#### What the task asks:
Exclude images, then output the remaining data verbatim.

Provided data below:

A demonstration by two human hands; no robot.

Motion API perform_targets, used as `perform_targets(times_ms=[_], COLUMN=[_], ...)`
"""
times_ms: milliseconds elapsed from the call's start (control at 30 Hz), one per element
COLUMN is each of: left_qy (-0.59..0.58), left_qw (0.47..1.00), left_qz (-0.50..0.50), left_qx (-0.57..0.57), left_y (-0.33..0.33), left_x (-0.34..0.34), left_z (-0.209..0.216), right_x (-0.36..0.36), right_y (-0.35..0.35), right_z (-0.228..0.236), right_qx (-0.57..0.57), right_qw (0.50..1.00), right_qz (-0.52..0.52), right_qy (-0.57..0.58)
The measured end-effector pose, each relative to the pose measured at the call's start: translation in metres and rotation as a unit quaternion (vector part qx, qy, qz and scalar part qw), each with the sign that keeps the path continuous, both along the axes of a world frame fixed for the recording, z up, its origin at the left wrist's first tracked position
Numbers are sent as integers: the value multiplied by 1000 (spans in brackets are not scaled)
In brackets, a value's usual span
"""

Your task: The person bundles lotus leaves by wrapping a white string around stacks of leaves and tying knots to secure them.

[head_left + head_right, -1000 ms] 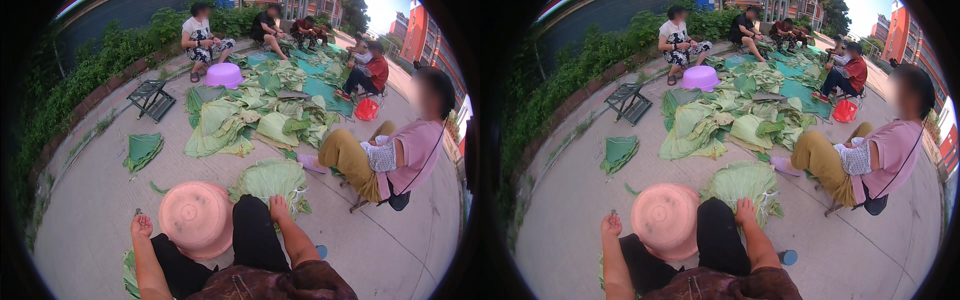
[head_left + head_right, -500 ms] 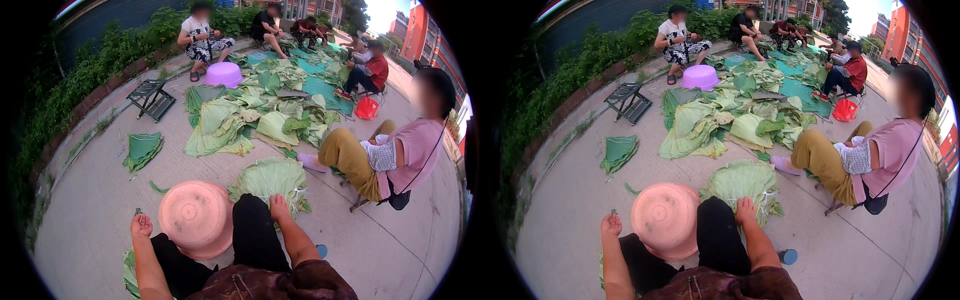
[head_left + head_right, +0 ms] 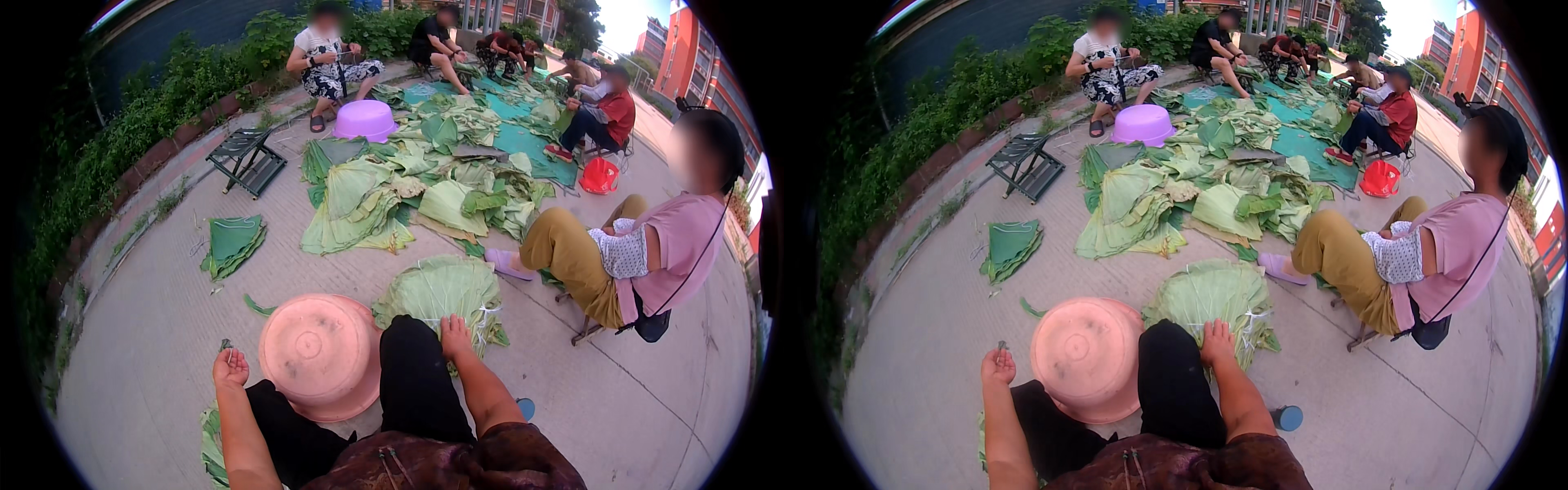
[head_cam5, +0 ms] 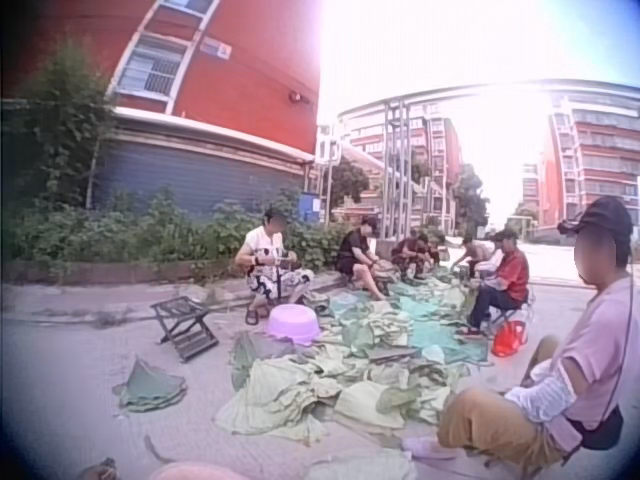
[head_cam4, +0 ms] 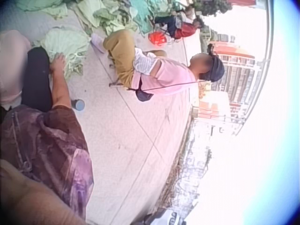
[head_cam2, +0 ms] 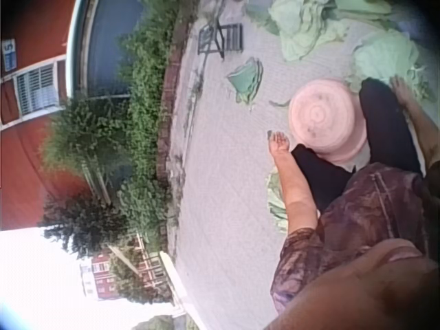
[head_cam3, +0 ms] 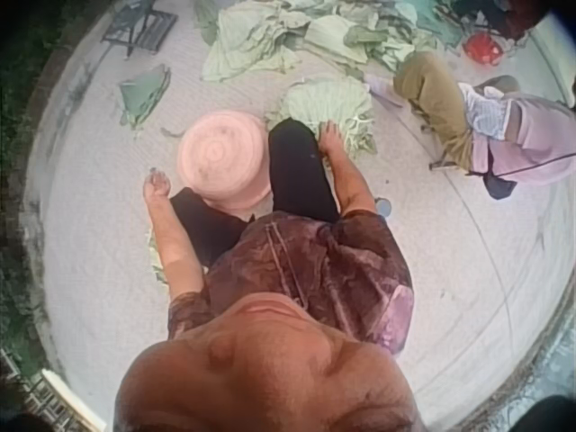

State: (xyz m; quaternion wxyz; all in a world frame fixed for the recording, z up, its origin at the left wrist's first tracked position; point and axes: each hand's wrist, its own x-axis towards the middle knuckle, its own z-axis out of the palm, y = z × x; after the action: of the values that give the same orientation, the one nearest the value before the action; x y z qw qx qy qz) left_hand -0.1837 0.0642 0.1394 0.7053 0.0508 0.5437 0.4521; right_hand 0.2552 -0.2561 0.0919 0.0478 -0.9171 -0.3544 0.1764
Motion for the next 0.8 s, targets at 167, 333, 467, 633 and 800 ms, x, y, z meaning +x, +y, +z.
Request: perform_targets(times_ms=[167,333,467,633,800], left_qy=[1,-3,16,-1,1], left_qw=[1000,1000,1000,1000,1000], left_qz=[-1,8,1,-2,-2], left_qx=[-2,-3,-2,-3,-2], left_y=[0,0,-4,3,3], left_x=[1,-2,5,1,1], left_z=[0,0,6,-1,0], right_x=[1,-2,4,6,7], right_y=[1,2,0,1,2], right_z=[-1,7,-6,-12,-11], right_qx=[-1,22,2,2,15], right_qw=[1000,1000,1000,1000,1000], right_qz=[-2,4,-3,3,-2], right_qy=[2,13,3,-3,1])
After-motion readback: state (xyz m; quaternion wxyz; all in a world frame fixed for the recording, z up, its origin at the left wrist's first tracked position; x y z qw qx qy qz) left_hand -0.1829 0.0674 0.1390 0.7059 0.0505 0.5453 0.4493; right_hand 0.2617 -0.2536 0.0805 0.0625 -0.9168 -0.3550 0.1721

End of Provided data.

#### Exercise response:
A demonstration by two human hands; no robot.

Motion API perform_targets, used as `perform_targets(times_ms=[_], COLUMN=[_], ...)`
"""
times_ms: milliseconds elapsed from the call's start (control at 30 Hz), one per element
COLUMN is each of: left_qy (-0.59..0.58), left_qw (0.47..1.00), left_qz (-0.50..0.50), left_qx (-0.57..0.57), left_y (-0.33..0.33), left_x (-0.34..0.34), left_z (-0.209..0.216), right_x (-0.36..0.36), right_y (-0.35..0.35), right_z (-0.228..0.236), right_qx (-0.57..0.57), right_qw (0.50..1.00), right_qz (-0.52..0.52), right_qy (-0.57..0.58)
The measured end-effector pose, each relative to the pose measured at the call's start: translation in metres and rotation as a unit quaternion (vector part qx, qy, qz and scalar part qw), each with the sign that keeps the path continuous, both along the axes of a world frame fixed for the recording, z up, its origin at the left wrist's first tracked position
Numbers are sent as integers: the value multiplied by 1000 (spans in brackets are not scaled)
In brackets, a value's usual span
"""

Your task: The person bundles lotus leaves by wrapping a white string around stacks of leaves and tying knots to secure them.

[head_left + head_right, -1000 ms] 
[head_left + head_right, -500 ms] 
[head_left + head_right, +0 ms] 
[head_cam5, +0 ms] 
[head_cam4, +0 ms] 
[head_cam2, +0 ms] 
[head_cam3, +0 ms] 

State: (xyz m; quaternion wxyz; all in a world frame fixed for the recording, z up, its origin at the left wrist's first tracked position; point and axes: each hand's wrist, its own x-axis towards the middle knuckle, its own z-axis out of the palm, y = z × x; after the action: of the values that give the same orientation, the one nearest the value before the action; x y z qw qx qy qz) left_hand -0.1837 0.0642 0.1394 0.7053 0.0508 0.5437 0.4521; right_hand 0.2552 -0.2561 0.0919 0.0478 -0.9171 -0.3544 0.1764
Motion for the next 0.8 s, targets at 167, 333, 467, 633 and 800 ms, x, y, z meaning +x, +y, +z.
Request: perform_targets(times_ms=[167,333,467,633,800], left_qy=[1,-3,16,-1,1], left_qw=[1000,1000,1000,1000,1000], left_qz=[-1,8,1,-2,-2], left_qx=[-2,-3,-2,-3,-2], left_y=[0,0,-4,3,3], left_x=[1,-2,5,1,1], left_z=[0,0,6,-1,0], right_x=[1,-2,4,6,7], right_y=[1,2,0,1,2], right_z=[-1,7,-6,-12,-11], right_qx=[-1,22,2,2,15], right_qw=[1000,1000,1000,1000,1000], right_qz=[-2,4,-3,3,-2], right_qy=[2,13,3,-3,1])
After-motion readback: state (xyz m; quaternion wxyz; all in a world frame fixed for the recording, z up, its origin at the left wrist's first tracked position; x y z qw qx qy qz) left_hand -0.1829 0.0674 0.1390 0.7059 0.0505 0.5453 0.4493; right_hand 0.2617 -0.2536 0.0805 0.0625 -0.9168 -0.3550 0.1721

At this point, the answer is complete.